Be careful when you say "instance" - that usually refers to a single Solr
node. Anyway...
32 shards - with a replication factor of 1?
So, given your worst case here, 5 billion documents in a 32-node cluster,
that's 156 million documents per node. What is the index size on a typical
node? And how much system memory is available for caching of file reads?
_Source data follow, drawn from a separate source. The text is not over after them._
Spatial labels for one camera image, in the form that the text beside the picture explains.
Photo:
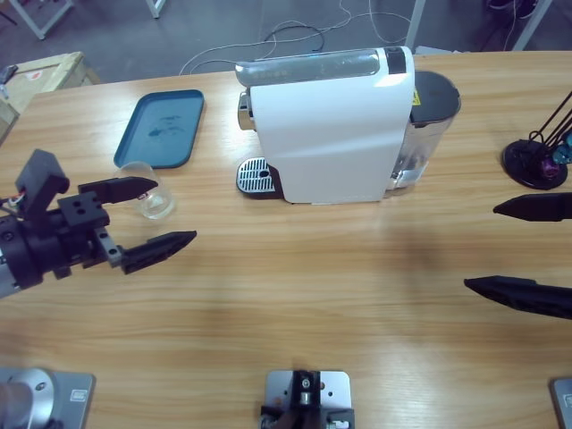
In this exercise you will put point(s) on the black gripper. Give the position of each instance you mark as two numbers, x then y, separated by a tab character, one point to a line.
49	241

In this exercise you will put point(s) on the purple coffee capsule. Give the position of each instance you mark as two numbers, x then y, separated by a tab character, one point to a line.
548	167

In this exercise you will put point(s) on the black capsule holder with rods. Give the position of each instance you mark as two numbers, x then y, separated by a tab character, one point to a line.
523	165

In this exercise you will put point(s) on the metal grid drip tray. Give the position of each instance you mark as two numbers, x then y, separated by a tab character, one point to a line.
252	176

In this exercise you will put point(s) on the silver coffee machine lever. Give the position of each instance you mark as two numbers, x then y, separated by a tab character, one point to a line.
304	67

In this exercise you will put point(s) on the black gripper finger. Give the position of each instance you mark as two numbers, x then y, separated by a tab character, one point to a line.
536	207
527	295

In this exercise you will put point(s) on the dark sneaker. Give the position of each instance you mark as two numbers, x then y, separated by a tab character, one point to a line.
509	6

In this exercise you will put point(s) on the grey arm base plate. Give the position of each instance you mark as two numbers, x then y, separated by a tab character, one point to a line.
563	402
67	411

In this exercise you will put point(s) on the white capsule coffee machine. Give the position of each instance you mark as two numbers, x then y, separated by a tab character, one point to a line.
330	134

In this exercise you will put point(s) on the grey floor box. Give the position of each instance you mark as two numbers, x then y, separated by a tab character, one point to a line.
438	50

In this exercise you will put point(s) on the wooden crate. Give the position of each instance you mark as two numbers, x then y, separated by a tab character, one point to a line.
53	71

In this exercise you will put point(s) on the white table leg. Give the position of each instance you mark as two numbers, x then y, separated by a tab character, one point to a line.
415	22
156	9

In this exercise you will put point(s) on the clear glass cup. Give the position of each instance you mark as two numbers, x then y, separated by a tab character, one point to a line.
156	205

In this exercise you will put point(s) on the grey mount plate dark post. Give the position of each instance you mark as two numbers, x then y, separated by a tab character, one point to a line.
335	384

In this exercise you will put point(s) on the blue plastic tray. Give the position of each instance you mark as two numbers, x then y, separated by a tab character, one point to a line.
156	129

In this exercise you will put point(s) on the clear water tank black lid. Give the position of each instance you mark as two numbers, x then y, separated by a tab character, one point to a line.
431	94

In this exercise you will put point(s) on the teal coffee capsule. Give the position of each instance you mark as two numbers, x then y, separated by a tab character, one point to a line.
562	154

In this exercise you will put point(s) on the small black tool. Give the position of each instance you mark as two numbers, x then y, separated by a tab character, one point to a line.
8	73

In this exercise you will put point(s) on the white table frame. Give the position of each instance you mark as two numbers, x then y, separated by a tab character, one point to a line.
40	31
532	27

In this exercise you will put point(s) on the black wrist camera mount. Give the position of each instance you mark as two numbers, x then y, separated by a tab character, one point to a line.
42	172
Generally, you want to have enough system memory to cache the full index. Or
do you have SSD?
But please clarify what you mean by "about 80-100 Billion documents per
cloud". Is it really 5 billion total, refreshed every day, or 5 billion
added per day and lots of days stored?
If you start seeing indexing rate drop off, that could be caused by not
having enough RAM system memory to cache the full index. In particular,
Lucene will occasionally be performing index merges, which would otherwise
be I/O-intensive.
I would start with a rule of thumb of 100 million documents per node (and
that is million, not billion.) That could be a lot higher - or a lot lower -
based on your actual schema and data value distribution.
-- Jack Krupansky
-----Original Message-----
From: Wilburn, Scott
Sent: Wednesday, August 13, 2014 5:42 PM
To: solr-user@lucene.apache.org
Subject: RE: Solr cloud performance degradation with billions of documents
Thanks for replying Jack. I have 4 SolrCloud instances( or clusters ), each
consisting of 32 shards. The clusters do not have any interaction with each
other.
Thanks,
Scott
-----Original Message-----
From: Jack Krupansky [mailto:j...@basetechnology.com]
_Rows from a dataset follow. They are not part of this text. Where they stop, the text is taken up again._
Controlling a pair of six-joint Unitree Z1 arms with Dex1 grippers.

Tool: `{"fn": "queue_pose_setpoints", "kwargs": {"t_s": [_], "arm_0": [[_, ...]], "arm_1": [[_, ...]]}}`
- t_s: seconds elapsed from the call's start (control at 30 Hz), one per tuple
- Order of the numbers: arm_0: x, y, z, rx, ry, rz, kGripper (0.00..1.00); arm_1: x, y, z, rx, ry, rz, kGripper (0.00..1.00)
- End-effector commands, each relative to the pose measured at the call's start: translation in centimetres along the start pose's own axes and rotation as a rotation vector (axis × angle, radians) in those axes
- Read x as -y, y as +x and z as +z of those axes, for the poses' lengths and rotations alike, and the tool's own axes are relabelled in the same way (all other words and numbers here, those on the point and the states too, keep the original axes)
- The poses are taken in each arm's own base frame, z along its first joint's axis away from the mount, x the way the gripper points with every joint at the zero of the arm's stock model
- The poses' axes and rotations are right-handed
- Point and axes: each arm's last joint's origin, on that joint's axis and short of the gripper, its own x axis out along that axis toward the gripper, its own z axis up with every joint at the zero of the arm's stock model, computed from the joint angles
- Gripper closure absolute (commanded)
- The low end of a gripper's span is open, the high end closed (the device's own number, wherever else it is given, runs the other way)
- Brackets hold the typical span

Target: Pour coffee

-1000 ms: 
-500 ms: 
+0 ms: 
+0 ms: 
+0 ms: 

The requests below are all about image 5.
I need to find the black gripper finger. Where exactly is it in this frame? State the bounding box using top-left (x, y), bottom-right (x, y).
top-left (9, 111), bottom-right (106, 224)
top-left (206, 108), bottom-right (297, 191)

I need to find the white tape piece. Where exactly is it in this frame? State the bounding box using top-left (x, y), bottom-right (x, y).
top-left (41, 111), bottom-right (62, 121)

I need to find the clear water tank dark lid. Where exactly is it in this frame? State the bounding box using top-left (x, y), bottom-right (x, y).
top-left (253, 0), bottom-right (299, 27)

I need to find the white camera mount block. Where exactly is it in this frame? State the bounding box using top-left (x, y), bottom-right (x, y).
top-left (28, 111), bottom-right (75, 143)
Sent: Wednesday, August 13, 2014 2:17 PM
To: solr-user@lucene.apache.org
Subject: Re: Solr cloud performance degradation with billions of documents
Could you clarify what you mean with the term "cloud", as in "per cloud" and
"individual clouds"? That's not a proper Solr or SolrCloud concept per se.
SolrCloud works with a single "cluster" of nodes. And there is no
interaction between separate SolrCloud clusters.
-- Jack Krupansky
-----Original Message-----
From: Wilburn, Scott
Sent: Wednesday, August 13, 2014 5:08 PM
To: solr-user@lucene.apache.org
Subject: Solr cloud performance degradation with billions of documents
Hello everyone,
I am trying to use SolrCloud to index a very large number of simple
documents and have run into some performance and scalability limitations and
was wondering what can be done about it.
Hardware wise, I have a 32-node Hadoop cluster that I use to run all of the
Solr shards and each node has 128GB of memory. The current SolrCloud setup
is split into 4 separate and individual clouds of 32 shards each thereby
giving four running shards per cloud or one cloud per eight nodes. Each
shard is currently assigned a 6GB heap size. I’d prefer to avoid increasing
heap memory for Solr shards to have enough to run other MapReduce jobs on
the cluster.
The rate of documents that I am currently inserting into these clouds per
day is 5 Billion each in two clouds, 3 Billion into the third, and 2 Billion
into the fourth ; however to account for capacity, the aim is to scale the
solution to support double that amount of documents. To index these
documents, there are MapReduce jobs that run that generate the Solr XML
documents and will then submit these documents via SolrJ's CloudSolrServer
interface. In testing, I have found that limiting the number of active
parallel inserts to 80 per cloud gave the best performance as anything
higher gave diminishing returns, most likely due to the constant shuffling
of documents internally to SolrCloud. From an index perspective, dated
collections are being created to hold an entire day's of documents and
generally the inserting happens primarily on the current day (the previous
days are only to allow for searching) and the plan is to keep up to 60 days
(or collections) in each cloud. A single shard index in one collection in
the busiest cloud currently takes up 30G disk space or 960G for the entire
collection. The documents are being auto committed with a hard commit time
of 4 minutes (opensearcher = false) and soft commit time of 8 minutes.
From a search perspective, the use case is fairly generic and simple
searches of the type :, so there is no need to tune the system to use any of
the more advanced querying features. Therefore, the most important thing for
me is to have the indexing performance be able to keep up with the rate of
input.
In the initial load testing, I was able to achieve a projected indexing rate
of 10 Billion documents per cloud per day for a grand total of 40 Billion
per day. However, the initial load testing was done on fairly empty clouds
with just a few small collections. Now that there have been several days of
documents being indexed, I am starting to see a fairly steep drop-off in
indexing performance once the clouds reached about 15 full collections (or
about 80-100 Billion documents per cloud) in the two biggest clouds. Based
on current application logging I’m seeing a 40% drop off in indexing
performance. Because of this, I have concerns on how performance will hold
as more collections are added.
My question to the community is if anyone else has had any experience in
using Solr at this scale (hundreds of Billions) and if anyone has observed
such a decline in indexing performance as the number of collections
increases. My understanding is that each collection is a separate index and
therefore the inserting rate should remain constant. Aside from that, what
other tweaks or changes can be done in the SolrCloud configuration to
increase the rate of indexing performance? Am I hitting a hard limitation of
what Solr can handle?
Thanks,
Scott